Cloud Parcel Modelling - Part 5: Cloud Droplet Size Distribution Evolution and Precipitation Onset
Droplet Size Distribution Evolution
In earlier parts, we've treated cloud droplets as individual particles growing by condensation. While this is useful for understanding the physics of a single droplet, cloud microphysics at scale requires us to treat droplets as a population — a size distribution — which evolves dynamically during the cloud lifetime.
🔄 Why Track a Size Distribution?
- Real clouds contain billions of droplets of different sizes
- Vapor competition causes size divergence
- Collision–coalescence and evaporation affect size shape
- Radiative and optical properties depend on DSD shape
📈 Initial Shape After Activation
After CCN activate (typically at supersaturation ~0.1–1%), the initial droplet size distribution (DSD) is narrow and centered near the critical radius (~0.1–0.2 μm). Its shape depends on the CCN size spectrum and can often be approximated as lognormal.
⏳ During Condensational Growth
Condensational growth is faster for smaller droplets initially (because of higher supersaturation excess), but as vapor is consumed, growth slows and the DSD broadens. The shape may transition to a gamma distribution:
n(r) = N₀ · rα · exp(−βr)
where:
n(r): number of droplets per radius binα: shape parameterβ: width parameter
📊 What Happens to DSD?
Condensational growth: modest broadening
Collision–Coalescence: large tail growth
Evaporation (entrainment): narrows or skews toward smaller droplets
🌧️ Precipitation-Scale Growth
Once some droplets grow beyond ~20 μm, collision–coalescence dominates. This process rapidly broadens the DSD and generates a tail extending into raindrop sizes (>100 μm). Eventually, a bimodal distribution may emerge: cloud droplets + raindrops.
🧠 Microphysics Process Summary
| Process | Effect on DSD | Scale |
|---|---|---|
| Activation | Narrow lognormal | Microscale |
| Condensation | Slight broadening, skewed | Micro |
| Collision–Coalescence | Rapid broadening, bimodal | Meso |
| Evaporation | Removal of smallest droplets | Micro |
| Giant CCN | Large tail from beginning | Micro–Meso |
📌 When to Use Droplet vs Distribution Approach
- Single Droplet: Ideal for theory, Köhler curve, κ derivation
- Distribution: Required for energy, radiation, precipitation, and cloud optical properties
- Cloud parcel models: Often use bins or moments to simulate DSD evolution
🔍 Summary
- Cloud droplet size distribution starts narrow, becomes broader
- Collisions lead to precipitation and bimodal shapes
- Evaporation, entrainment, or turbulence can reshape the DSD
- Tracking DSD is essential to connect microphysics with cloud radiative and rainfall properties
Collision–Coalescence & Precipitation Onset 💧➡️☔
Status: 🚫 Not yet implemented in this model
This part is not simulated in cloud parcel model, but this is the mechanism that turns cloud into rain.
This process becomes critical once cloud droplets grow large enough to begin colliding and merging (coalescing), leading to precipitation.
Condensational growth alone is too slow to produce raindrops. To model rain formation realistically, cloud parcel models must include this collision–coalescence mechanism.
Key Concepts
- Collision Kernel: Describes the rate of collisions between droplets of different sizes.

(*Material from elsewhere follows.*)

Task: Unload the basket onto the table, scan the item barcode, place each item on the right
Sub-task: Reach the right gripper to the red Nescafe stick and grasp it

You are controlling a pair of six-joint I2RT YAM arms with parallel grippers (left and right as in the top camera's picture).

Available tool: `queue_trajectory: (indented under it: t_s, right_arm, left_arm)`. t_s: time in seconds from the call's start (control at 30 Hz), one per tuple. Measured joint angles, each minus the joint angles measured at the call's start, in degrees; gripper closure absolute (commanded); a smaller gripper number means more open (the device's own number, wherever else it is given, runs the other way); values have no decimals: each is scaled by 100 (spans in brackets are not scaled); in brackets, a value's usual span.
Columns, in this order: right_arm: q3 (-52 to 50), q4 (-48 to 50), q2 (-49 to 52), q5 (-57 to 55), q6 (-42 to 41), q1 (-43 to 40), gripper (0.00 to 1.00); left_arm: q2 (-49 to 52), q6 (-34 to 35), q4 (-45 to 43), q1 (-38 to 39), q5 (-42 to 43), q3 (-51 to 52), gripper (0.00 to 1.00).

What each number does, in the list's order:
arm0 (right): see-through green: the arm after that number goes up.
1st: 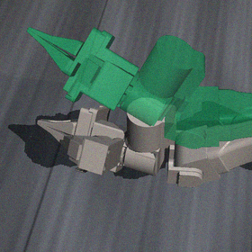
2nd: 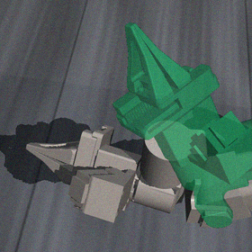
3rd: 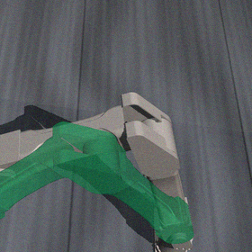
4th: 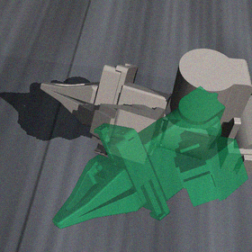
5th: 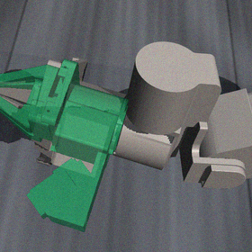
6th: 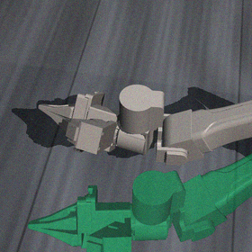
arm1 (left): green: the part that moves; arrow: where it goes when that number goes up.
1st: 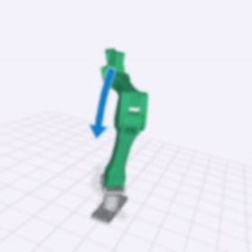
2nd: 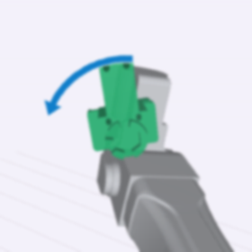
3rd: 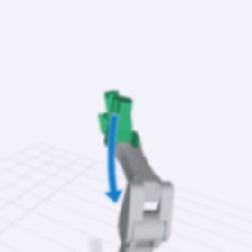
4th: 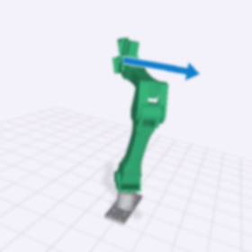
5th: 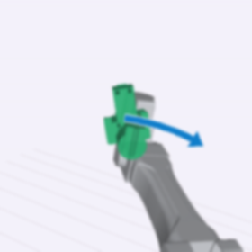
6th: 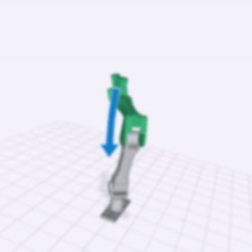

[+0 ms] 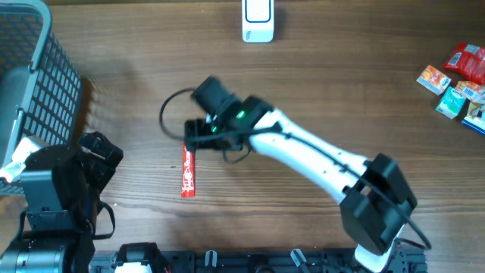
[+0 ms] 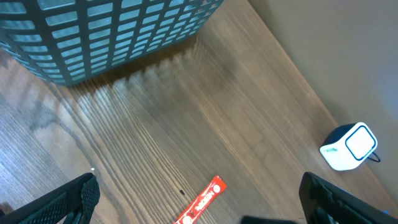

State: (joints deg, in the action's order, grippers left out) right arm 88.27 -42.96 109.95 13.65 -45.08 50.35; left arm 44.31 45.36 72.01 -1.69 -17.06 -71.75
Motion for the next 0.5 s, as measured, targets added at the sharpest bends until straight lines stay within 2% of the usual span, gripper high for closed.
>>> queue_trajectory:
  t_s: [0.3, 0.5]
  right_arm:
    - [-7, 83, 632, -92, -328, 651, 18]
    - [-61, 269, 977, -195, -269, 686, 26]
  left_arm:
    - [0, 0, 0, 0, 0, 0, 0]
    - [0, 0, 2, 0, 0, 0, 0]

- Onset Threshold: Coalescence becomes efficient when droplet radius exceeds ~20 µm.
- Enhancing Factors:
- High number concentration (more frequent encounters)
- Turbulence (increases relative motion and collision rate)
- Droplet size variability (differential fall speeds)
📌 Without this process, the model can simulate cloud formation but not rainfall production.
Future versions of the parcel model may include stochastic collection equations or Monte Carlo methods to approximate this process.
✅ So, is it Correct to Say "Collision–Coalescence Happens in Clouds but Not Simulated in Cloud Parcel Modeling"?
Yes — that’s accurate and commonly stated in cloud microphysics literature.
✅ Collision–Coalescence:
- Physically occurs in real clouds.
- It's the dominant process responsible for the formation of drizzle and rain, especially in warm (non-ice) clouds.
🚫 Cloud Parcel Models (Basic Ones):
- Typically do not simulate collision–coalescence directly.
- Focus mainly on:
- Condensational growth (vapor condensing onto droplets)
- Activation of droplets based on supersaturation
- Assume a Lagrangian air parcel with no mixing, falling raindrops, or collection processes.
🧪 Why It’s Omitted:
- Collision–coalescence is a stochastic, nonlinear process involving complex interactions between droplets of varying sizes.
- Requires solving the stochastic collection equation, or using Monte Carlo particle tracking — which adds a lot of complexity.
- So, basic parcel models stop at droplet growth by condensation and may indicate a precipitation onset threshold (like r > 20 µm) but don’t simulate it further.